Result shows, and pDNA can be trapped in loading hole completely, and namely pDNA can be carried by bag completely, the results are shown in Figure 5.
Embodiment 13:
Prepare the polyplex carrying gene of N/P16 respectively according to embodiment 4 method, phosphotungstic acid dyes, and project the form of electric Microscopic observation particle, the results are shown in Figure 6, particle is spherical in shape, is uniformly dispersed, and particle diameter is about 70nm.
Embodiment 14:
The polyplex carrying gene of different N/P is prepared, by brain capillary endothelial cell (b.End3 cell) (pharmacology teaching and research room professor Rui Yaocheng gives) and mouse brain neuroma cell (Neuro-2a cell) (purchased from ATCC cell bank) respectively with 5 × 10 by the method for embodiment 4
3individual/hole is inoculated in 96 orifice plates, and cell is placed in 37 DEG C, 5%CO2 incubator hatches 24h to adherent, with PBS rinsing 3 times, above-mentioned different polyplex is put in different hole, and blank group and Lipofectamine-2000 positive controls is set.In cell culture incubator, hatch 24h, change fresh culture medium, continue to cultivate 48h.

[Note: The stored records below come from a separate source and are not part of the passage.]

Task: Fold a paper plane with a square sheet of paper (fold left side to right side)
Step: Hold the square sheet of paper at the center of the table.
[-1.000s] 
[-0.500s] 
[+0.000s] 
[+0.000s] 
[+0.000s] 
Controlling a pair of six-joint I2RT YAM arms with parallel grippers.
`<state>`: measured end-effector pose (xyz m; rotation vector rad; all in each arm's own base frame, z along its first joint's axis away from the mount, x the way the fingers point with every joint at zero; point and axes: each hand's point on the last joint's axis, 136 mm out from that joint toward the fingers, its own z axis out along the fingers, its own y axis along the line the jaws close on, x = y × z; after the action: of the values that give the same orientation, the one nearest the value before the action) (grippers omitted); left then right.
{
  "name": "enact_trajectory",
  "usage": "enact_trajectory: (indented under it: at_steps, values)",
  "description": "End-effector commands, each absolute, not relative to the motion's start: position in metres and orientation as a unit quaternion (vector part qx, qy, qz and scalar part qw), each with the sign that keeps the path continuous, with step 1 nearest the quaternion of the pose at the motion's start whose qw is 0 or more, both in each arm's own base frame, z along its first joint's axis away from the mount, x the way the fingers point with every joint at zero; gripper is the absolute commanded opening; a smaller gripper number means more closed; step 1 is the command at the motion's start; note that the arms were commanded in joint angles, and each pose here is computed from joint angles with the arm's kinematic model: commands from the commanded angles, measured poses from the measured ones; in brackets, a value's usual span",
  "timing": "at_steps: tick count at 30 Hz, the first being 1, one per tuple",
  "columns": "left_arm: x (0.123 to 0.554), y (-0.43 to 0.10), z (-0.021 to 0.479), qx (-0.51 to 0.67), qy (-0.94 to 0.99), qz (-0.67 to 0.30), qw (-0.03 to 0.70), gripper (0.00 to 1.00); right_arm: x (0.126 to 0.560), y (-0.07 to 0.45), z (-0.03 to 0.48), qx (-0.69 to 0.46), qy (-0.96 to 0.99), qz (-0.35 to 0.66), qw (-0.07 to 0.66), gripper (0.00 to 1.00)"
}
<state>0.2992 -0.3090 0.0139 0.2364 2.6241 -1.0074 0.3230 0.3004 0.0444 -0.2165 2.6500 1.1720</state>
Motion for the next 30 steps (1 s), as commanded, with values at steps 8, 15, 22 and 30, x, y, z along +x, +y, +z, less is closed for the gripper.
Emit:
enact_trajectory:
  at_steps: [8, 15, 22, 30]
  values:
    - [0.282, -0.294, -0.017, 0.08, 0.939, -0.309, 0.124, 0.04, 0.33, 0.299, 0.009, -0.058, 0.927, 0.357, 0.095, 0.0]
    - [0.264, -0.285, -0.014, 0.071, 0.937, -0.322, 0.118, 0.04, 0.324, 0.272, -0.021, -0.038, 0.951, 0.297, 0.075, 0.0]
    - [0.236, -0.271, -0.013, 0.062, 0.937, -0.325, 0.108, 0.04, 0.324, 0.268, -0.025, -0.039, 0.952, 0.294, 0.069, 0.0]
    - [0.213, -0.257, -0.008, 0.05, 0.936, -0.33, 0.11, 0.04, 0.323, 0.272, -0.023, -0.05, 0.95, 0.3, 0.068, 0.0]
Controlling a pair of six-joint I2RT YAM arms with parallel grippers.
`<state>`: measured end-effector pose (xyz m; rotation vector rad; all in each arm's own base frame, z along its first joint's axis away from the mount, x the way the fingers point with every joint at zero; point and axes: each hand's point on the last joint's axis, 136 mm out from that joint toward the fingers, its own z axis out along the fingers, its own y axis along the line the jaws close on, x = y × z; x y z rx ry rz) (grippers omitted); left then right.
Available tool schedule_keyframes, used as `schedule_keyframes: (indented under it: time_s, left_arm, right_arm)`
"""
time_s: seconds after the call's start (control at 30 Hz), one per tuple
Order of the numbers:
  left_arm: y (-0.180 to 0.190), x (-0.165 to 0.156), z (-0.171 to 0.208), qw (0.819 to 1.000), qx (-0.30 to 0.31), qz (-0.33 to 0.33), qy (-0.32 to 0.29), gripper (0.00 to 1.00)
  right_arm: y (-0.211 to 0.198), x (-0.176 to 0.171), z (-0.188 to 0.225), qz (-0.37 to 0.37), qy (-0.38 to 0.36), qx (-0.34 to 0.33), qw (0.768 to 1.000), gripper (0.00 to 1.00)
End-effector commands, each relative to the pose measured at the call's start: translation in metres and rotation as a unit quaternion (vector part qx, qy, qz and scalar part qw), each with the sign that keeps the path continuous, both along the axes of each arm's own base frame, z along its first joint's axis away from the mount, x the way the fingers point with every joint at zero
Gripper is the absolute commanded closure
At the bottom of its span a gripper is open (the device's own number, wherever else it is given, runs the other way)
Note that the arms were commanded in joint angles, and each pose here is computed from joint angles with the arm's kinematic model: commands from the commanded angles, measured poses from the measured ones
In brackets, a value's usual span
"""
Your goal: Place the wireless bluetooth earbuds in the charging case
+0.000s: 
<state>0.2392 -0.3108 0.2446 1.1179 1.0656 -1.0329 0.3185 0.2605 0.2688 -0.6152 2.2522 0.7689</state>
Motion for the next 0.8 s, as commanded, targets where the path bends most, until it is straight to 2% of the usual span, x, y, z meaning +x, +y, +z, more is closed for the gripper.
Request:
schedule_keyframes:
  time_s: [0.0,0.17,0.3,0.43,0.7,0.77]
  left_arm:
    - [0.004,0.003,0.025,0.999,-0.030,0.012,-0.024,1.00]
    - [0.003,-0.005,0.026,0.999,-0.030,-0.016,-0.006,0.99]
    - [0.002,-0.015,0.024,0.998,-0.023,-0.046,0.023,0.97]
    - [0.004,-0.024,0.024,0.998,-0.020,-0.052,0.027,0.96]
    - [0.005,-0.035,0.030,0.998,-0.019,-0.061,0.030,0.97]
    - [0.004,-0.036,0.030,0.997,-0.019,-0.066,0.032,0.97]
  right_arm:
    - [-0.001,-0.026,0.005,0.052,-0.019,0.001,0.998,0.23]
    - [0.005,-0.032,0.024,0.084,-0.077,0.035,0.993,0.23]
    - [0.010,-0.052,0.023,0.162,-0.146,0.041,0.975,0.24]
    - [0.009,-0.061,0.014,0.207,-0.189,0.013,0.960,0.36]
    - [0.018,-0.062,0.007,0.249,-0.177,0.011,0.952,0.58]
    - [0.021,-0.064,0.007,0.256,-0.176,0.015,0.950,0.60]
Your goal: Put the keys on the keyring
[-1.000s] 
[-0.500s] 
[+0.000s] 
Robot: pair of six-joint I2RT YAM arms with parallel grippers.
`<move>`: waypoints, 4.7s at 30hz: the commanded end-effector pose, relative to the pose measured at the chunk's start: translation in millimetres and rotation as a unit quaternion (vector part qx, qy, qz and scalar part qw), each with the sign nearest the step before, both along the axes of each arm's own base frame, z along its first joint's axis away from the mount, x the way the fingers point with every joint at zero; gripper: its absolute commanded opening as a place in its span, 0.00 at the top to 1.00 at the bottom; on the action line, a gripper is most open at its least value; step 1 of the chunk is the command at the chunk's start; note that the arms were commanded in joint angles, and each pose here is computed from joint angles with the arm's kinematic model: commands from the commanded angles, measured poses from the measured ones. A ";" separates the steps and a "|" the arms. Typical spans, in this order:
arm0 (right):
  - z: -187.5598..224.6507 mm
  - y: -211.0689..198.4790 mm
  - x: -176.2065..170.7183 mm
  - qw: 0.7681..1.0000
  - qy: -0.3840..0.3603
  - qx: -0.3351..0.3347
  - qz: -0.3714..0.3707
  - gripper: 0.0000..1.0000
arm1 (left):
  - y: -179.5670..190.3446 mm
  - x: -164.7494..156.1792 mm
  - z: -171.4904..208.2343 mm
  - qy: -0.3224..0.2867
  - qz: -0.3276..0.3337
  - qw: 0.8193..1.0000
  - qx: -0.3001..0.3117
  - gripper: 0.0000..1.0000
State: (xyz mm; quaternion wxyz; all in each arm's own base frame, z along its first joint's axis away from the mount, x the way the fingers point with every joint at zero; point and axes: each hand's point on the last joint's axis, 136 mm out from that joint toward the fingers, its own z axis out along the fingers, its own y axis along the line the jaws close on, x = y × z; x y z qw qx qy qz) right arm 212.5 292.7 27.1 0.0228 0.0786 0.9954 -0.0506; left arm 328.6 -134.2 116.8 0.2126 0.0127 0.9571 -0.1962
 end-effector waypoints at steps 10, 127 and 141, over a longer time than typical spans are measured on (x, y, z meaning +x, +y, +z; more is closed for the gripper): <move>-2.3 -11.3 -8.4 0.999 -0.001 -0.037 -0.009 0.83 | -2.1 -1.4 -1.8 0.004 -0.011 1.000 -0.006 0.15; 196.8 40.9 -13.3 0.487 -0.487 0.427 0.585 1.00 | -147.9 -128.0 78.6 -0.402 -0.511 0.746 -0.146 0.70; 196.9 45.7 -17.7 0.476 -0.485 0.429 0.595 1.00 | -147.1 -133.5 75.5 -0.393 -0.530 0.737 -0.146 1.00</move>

Adopt mtt assay to measure the different groups of toxicity to cell, result shows, and apply two kinds of cells survival rates of the polyplex of different N/P all more than 85%, illustrate, cytotoxicity is less, sees Fig. 7.
Embodiment 15:
Balb/c mouse tail vein injection Ace-PEG-PAsp (TEP)-chole30mg/kg, successive administration 7d, administration terminates rear 24h, 72h, de-neck is put to death, get brain, cerebellum, the heart, liver, spleen, lung, kidney, after CD68 immunohistochemical staining, microscopic examination is also taken pictures.
Shown in result, in heart, liver and kidney, a small amount of macrophage is had to produce.When there being inflammation, a large amount of glomerule mesangial cells can be produced, engulfing of glomerule is strengthened with scavenging action.But this reaction occurs over just the 24h after administration.Polymeric material may produce transient toxicity, through 72h, slowly reduces until with matched group without significant difference, see Fig. 8.
Embodiment 16:
The polyplex carrying Cy3-pDNA of N/P16 is prepared by the method for embodiment 4.BEnd.3 cell is with 5.0 × 10
5cells/well is inoculated in confocal special culture dish, hatch 24h to cell attachment, suck culture medium, complex containing 2 μ g pDNA is incorporated in culture dish, add 1ml not containing the culture medium of serum, put into after cell culture incubator lucifuge cultivates 2h and take out, picked-up is stopped with ice-cold PBS, rinsing 3 times, then the paraformaldehyde of 4% fixes 20mim, PBS washs 3 times, add DiO cell membrane dyestuff again, incubated at room 10min, PBS rinsing 3 times, DAPI solution carries out nuclear targeting, after anti-fluorescence quenching mounting, observe under being placed in laser confocal microscope.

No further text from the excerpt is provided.